Reaffirmed Guidance 

Snowflake expects fiscal Q2 2023 product revenues to come in between $435 million to $445 million. Total product revenues for fiscal full-year 2023 are expected to come in between $1.885 billion to $1.9 billion.

Conference Call Takeaways

CEO Slootman went into detail about the necessity of its data management solutions. Enterprises have historically struggled to report yesterday's news in a timely manner as the data had to be transformed and transported to systems that made sense out of operational and transaction data. There just wasn't the ability "… to ingest ever-larger volumes of data to perform long-running processes to make the data consumable and analytics ready." From reporting historical insights to help predict data relationships and optimize courses of action. Snowflake enables machine learning and data science workloads. He summed it up, "Data science can discover and describe data relationships and therefore also predict them and optimize courses of action. To enable machine learning and data science workloads, Snowflake has been investing for years now in the tooling for these workload types." He pointed out that the key purpose of the Snowflake Data Cloud is to allow work to come to the data, not the other way around and bring data to work. Legacy systems required data to be copied, transferred and replicated to be used where it was needed. This caused bottlenecks as oceans of data were moving around the clock increasing operation complexity, cost and governance risks. This is how the Data Cloud brings work to come to the data.

SNOW Opportunistic Pullback Levels

Using the rifle charts on the weekly and daily time frames provides a precision view of the landscape for SNOW stock. The weekly rifle chart bottomed near the $112.10 Fibonacci (fib) level. The weekly rifle chart bounced with a rising 5-period moving average (MA) at $149.34 towards the 15-period MA at $149.81. The weekly stochastic is bouncing through the 20-band.
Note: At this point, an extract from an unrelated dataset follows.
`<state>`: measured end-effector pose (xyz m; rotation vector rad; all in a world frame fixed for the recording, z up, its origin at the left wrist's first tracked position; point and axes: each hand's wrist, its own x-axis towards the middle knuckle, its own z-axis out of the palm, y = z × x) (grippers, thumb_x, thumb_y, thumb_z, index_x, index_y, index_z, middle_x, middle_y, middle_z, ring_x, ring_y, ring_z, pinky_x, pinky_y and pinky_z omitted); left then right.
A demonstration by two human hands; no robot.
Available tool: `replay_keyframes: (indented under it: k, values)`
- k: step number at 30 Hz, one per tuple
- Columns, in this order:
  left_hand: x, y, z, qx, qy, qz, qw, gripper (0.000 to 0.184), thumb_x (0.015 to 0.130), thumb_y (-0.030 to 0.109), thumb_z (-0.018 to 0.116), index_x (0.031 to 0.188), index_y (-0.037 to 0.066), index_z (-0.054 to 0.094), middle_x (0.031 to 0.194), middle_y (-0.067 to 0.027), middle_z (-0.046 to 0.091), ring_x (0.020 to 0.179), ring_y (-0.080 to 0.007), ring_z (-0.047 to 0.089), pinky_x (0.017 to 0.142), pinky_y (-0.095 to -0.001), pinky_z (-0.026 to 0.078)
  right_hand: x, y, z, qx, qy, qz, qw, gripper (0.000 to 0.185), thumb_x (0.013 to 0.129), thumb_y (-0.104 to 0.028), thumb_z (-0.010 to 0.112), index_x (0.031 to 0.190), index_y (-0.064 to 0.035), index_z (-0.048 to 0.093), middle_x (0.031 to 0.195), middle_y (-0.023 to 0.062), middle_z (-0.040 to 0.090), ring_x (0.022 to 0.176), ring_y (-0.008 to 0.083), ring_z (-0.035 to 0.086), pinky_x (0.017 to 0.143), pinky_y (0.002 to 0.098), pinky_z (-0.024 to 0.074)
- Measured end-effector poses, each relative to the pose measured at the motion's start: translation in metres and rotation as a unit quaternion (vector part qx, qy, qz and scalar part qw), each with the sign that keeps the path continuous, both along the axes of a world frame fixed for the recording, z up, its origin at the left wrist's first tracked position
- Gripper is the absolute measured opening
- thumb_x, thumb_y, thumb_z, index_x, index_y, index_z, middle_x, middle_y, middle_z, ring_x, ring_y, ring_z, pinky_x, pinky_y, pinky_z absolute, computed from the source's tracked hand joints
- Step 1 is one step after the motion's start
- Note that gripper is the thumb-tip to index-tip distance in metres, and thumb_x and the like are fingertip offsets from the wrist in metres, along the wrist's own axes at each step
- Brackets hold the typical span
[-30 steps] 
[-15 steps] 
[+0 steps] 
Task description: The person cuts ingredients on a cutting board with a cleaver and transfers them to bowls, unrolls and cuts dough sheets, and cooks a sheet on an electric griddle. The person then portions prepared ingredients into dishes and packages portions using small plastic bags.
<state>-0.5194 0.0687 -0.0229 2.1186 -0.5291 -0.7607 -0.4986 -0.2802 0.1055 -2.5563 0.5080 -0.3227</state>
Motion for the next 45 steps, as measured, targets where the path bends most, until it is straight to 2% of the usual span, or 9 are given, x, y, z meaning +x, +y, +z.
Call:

The weekly market structure low (MSL) buy triggers above $152.20. The daily rifle chart is chopping around with flat 5-period MA at $150.11 and 15-period MA at $151.15. The daily stochastic is chopping around the 50-band as well. The daily Bollinger Bands (BBs) are in a compression with upper BBs flat at $149.64 and lower BBs at $134.08. The daily 50-period MA sits at $138.96. Prudent investors can monitor for opportunistic pullback levels at the $138.20 fib, $132.06 fib, $125.78, $118.55 fib, $112.10 fib, $105.38 fib, $98.01 fib, and $90.49 fib level. Upside trajectories range from the $178.47 fib up towards the $207.62 fib level.